What Ted Lasso teaches us about caring for our employees at work

I’ve been watching Ted Lasso—and holy cow is there some awesome leadership wisdom in this show.

Today I want to talk about a scene that really shows the limits of measuring your employees’ success on metrics alone.

If you’ve never seen Ted Lesso let me quickly set the scene.

The character Ted Lasso is an eccentric manager of a premier football (soccer) team.

Part of Ted’s job as the manager is to track the health of his athletes.

No doubt he times their runs, weighs them, and measures increases in their strength.

Surely, Ted has a whole sub-team of staff who carefully film and analyze every game the team plays.

But one day, one of their star players has a leg injury that keeps him from playing.

Suddenly, it doesn’t matter how fast he can run or how much he can lift.

All that matters is finding a way to help him heal as effectively as possible.

In other words, Ted Lasso’s standard metrics can’t account for outlying issues like injuries.

The metrics we use for measuring our success don’t matter when we’re broken.

In the face of dramatic change, the metrics have to change.

“How much did you lift today?” becomes “How’s your leg doing today?”

In order to get his star player back on the team, Ted Lasso had to throw out all of the careful metrics and data and shift to supporting and measuring his player’s recovery.

What does this mean at your job?

I can nearly guarantee you someone on your team is walking around with a broken leg—if not literally than metaphorically. Times are tough right now.

Mental health in the workplace has been down since COVID began, and it hasn’t rebounded.

Stress levels are through the roof—especially for managers.

Despite the pressures and the increasing cracks and fissures we’re seeing in worker health, not many businesses are pivoting to measure different things.

Have your metrics changed?

Do you tune into and track your employee engagement? How about their mental health?

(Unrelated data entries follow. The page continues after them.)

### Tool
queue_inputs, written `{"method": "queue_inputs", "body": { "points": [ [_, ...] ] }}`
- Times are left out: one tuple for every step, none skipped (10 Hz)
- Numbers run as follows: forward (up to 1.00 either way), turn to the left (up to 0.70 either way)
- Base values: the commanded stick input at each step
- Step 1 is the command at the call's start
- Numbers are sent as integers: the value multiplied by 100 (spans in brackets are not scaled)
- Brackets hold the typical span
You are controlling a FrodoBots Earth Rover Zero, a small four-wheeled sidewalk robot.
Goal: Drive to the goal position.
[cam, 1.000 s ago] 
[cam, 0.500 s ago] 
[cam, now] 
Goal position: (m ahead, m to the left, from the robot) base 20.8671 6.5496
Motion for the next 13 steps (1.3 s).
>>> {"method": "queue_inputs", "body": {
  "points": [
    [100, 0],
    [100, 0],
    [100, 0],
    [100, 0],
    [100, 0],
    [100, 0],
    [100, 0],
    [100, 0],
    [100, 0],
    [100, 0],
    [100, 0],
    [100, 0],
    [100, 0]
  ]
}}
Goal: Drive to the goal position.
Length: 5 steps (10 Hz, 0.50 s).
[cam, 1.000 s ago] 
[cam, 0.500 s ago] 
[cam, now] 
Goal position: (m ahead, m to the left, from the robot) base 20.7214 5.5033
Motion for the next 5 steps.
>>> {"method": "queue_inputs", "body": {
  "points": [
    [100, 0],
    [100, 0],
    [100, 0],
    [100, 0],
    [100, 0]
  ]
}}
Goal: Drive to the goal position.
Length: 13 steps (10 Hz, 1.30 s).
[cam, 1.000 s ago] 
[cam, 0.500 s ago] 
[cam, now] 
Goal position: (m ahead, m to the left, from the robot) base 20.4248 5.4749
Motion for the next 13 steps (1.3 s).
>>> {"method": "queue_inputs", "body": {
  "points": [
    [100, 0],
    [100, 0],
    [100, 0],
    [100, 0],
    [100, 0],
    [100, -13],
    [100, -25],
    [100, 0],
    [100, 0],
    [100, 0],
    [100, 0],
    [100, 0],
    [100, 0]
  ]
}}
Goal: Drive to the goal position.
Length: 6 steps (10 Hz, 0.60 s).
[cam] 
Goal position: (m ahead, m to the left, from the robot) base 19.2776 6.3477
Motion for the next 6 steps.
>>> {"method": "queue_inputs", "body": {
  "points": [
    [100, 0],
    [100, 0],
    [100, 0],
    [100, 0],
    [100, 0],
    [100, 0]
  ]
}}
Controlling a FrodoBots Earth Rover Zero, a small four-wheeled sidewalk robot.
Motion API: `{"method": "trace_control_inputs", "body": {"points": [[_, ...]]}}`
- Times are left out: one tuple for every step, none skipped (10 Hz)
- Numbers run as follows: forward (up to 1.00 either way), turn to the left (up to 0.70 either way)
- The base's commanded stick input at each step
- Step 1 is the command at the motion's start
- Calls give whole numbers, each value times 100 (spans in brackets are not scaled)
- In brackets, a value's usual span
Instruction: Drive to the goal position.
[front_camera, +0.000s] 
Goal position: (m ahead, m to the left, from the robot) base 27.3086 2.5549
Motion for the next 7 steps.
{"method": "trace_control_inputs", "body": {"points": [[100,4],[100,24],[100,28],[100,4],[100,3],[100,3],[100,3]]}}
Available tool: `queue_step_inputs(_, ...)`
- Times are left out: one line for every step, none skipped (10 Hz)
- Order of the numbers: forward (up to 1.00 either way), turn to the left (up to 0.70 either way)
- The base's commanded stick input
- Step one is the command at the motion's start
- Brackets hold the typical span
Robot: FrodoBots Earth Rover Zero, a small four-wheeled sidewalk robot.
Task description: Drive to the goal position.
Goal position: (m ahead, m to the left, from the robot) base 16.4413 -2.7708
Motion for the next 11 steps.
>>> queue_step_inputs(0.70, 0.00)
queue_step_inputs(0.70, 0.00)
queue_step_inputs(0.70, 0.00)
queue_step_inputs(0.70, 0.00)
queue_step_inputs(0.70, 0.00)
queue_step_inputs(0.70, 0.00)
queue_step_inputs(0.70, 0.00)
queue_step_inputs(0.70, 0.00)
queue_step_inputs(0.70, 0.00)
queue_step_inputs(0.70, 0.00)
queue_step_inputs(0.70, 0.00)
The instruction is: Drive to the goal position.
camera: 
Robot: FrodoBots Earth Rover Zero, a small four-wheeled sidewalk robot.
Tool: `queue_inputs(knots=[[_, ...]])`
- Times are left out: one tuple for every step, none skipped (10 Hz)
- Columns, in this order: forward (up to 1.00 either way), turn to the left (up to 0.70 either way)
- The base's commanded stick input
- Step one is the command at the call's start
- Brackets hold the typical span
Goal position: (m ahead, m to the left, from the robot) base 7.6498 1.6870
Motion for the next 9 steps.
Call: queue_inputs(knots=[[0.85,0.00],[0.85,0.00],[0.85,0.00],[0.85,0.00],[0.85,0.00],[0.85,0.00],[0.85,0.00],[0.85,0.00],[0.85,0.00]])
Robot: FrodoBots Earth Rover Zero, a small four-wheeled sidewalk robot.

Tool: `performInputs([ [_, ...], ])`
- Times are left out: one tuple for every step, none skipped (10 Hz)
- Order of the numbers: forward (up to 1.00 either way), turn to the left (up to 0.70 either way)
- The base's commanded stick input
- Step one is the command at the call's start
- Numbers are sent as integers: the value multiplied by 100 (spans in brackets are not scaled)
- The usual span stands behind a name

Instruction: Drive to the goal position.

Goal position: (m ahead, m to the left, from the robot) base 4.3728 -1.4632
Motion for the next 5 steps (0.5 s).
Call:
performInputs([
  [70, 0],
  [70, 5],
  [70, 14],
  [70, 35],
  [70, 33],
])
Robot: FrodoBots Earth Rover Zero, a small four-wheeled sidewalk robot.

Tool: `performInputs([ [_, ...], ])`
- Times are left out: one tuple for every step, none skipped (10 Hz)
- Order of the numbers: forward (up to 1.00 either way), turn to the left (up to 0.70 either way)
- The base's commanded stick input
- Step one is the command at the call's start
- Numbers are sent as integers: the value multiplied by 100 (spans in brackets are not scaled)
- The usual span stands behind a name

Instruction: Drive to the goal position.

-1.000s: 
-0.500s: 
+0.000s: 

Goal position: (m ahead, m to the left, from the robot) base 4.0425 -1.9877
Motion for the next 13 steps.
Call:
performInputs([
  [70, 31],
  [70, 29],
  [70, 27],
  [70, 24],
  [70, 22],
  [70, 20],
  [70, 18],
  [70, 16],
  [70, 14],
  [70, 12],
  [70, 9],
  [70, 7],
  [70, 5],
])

Leaders everywhere need to take responsibility for their employees’ well-being.

Care for your employees’ emotional health

The default check-in question at work is something like “how’re things?”

And the default answer?

Come on… I know you know it.

“Fine.”

“Good.”

“Okay.”

Asking your people “how are things?” or “how are you?” isn’t an adequate metric for their well-being.

You need to get specific. Book 1:1s to check in with your people.

Ask them how they’re feeling in their role.

Use specific, open-ended questions like these ones–(heck, you can even steal this for your next 1 on 1 if you want):

  • What was the highlight of your week?
  • Where have you failed in the past week?
  • What’s on your mind?
  • What are the three most important things you want to get done by our next meeting?
  • What about this conversation was most and least helpful?

Only when we get specific will we find antidotes to our pain.

One helpful tool in framing these conversations around your employees’ needs is this list of basic human feelings and needs.

You can put any one of those needs in the formula below to get really insightful questions:

“What makes you feel _____?”

Send it to your employees before your 1:1s. Read through yourself and ask about what you need.

Try journaling for 10 minutes, using the specific and nuanced words from the worksheet.

Share what you find at a meeting or with a colleague.

Forward this message to your managers for them to try out.